BEGIN

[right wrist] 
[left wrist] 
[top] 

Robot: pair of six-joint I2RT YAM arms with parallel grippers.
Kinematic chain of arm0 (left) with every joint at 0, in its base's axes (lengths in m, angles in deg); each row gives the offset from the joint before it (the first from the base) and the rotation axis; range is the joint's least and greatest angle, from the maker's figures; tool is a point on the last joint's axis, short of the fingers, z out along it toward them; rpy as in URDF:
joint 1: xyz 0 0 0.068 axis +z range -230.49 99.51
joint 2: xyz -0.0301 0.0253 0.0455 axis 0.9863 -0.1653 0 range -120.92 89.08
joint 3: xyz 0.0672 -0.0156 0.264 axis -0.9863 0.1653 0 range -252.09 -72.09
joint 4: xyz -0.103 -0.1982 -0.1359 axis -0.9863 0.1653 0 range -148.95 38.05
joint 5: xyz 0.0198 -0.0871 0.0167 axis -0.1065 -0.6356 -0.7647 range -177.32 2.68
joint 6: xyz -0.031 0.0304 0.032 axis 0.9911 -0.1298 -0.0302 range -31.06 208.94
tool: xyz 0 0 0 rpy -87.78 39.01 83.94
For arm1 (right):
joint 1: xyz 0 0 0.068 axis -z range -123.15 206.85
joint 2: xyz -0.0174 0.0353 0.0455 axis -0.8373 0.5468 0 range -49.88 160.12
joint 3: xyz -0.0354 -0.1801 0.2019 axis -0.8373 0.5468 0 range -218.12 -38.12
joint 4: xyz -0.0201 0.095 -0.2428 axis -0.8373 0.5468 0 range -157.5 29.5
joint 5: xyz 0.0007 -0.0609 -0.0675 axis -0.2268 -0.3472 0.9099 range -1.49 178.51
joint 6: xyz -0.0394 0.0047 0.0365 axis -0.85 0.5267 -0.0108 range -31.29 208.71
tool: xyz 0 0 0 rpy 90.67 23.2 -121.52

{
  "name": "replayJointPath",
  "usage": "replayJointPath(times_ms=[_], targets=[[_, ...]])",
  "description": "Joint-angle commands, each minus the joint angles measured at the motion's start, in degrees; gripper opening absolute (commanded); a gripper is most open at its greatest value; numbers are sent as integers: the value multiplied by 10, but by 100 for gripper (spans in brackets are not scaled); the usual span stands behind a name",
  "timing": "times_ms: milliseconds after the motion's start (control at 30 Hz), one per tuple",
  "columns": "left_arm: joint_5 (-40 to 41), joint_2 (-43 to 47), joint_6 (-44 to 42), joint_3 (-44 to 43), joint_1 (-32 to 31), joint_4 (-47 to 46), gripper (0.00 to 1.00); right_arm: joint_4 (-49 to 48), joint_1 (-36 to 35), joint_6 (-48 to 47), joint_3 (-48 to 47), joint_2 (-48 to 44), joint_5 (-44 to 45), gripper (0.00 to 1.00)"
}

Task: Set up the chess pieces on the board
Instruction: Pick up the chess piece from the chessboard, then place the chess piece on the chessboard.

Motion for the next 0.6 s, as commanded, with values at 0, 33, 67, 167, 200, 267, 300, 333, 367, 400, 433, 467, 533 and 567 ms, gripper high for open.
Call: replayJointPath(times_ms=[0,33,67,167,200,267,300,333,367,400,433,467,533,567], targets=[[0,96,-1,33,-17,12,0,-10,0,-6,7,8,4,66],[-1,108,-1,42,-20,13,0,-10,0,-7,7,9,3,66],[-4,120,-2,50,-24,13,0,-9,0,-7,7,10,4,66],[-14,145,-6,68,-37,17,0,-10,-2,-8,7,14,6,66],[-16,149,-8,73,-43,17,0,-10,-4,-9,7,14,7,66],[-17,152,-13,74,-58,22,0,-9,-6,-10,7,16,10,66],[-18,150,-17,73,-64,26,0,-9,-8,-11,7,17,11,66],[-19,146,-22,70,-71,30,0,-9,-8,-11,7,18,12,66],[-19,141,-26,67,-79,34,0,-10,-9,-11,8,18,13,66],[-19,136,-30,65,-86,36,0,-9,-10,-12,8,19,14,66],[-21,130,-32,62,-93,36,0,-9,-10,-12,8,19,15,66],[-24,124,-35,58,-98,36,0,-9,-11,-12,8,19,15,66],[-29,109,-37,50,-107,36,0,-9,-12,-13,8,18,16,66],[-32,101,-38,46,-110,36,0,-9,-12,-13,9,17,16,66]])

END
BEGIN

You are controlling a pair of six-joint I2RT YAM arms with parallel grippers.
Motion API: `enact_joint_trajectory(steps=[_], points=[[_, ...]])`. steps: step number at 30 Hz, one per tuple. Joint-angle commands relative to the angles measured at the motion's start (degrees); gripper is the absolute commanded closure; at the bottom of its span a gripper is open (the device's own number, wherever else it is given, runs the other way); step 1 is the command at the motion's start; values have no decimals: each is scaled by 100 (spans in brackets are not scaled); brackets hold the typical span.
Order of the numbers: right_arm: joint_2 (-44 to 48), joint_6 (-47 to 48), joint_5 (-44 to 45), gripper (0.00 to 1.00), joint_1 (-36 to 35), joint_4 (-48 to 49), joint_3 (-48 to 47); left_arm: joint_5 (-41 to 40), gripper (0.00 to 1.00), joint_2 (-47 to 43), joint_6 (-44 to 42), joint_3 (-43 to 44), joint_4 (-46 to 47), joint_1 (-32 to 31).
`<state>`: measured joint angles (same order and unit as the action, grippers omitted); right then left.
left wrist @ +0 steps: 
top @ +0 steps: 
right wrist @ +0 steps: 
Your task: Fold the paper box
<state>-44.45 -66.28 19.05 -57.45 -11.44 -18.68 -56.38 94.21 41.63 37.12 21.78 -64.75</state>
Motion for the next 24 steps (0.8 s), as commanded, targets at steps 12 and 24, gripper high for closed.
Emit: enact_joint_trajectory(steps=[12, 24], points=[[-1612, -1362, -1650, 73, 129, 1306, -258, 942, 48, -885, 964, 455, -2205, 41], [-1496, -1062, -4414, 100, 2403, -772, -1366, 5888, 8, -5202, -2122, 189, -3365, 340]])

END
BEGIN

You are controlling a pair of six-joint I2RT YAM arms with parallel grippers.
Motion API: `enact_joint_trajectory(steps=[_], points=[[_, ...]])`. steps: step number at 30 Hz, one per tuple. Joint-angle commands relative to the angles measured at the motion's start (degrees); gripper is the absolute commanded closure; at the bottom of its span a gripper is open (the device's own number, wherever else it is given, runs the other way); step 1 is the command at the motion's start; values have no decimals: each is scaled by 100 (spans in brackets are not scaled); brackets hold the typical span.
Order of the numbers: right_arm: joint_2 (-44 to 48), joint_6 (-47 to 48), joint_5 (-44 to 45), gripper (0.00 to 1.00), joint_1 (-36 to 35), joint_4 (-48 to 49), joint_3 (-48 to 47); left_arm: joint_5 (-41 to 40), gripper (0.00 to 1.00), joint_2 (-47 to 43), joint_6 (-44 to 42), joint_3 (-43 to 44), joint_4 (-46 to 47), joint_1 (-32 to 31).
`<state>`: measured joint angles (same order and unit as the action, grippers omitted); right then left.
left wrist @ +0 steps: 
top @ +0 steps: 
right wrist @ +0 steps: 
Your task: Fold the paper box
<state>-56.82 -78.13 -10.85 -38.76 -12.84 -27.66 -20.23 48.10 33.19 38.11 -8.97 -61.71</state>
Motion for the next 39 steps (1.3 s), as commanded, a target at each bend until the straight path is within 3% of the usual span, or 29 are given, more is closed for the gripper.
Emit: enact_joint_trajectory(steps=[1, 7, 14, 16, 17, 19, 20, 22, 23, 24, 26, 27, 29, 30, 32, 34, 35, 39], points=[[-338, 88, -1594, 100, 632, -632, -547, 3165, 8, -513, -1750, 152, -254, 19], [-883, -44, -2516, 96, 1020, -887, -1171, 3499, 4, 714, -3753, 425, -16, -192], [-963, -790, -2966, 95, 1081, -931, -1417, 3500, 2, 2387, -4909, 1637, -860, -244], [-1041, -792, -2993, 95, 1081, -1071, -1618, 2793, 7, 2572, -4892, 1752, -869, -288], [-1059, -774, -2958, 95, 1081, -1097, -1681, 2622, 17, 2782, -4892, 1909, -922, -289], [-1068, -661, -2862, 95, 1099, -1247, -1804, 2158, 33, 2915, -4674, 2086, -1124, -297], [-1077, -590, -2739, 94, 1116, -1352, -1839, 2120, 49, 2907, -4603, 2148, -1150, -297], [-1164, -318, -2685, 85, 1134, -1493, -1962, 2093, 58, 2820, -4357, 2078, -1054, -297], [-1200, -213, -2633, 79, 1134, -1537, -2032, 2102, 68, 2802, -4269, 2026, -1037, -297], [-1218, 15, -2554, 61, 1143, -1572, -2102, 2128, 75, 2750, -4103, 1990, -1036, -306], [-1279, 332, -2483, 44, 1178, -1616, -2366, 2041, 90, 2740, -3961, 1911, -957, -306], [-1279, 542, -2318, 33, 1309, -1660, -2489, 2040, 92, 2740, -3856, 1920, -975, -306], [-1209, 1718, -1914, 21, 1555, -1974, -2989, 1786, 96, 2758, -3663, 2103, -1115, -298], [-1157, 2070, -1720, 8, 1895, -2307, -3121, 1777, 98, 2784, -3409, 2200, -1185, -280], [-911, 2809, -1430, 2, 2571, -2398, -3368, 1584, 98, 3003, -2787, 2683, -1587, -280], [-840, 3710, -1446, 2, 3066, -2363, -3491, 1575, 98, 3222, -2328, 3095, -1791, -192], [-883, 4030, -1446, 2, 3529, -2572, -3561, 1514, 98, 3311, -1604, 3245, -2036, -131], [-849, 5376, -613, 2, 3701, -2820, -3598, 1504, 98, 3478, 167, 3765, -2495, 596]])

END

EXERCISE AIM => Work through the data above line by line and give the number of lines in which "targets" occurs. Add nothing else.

ANSWER SECTION => 3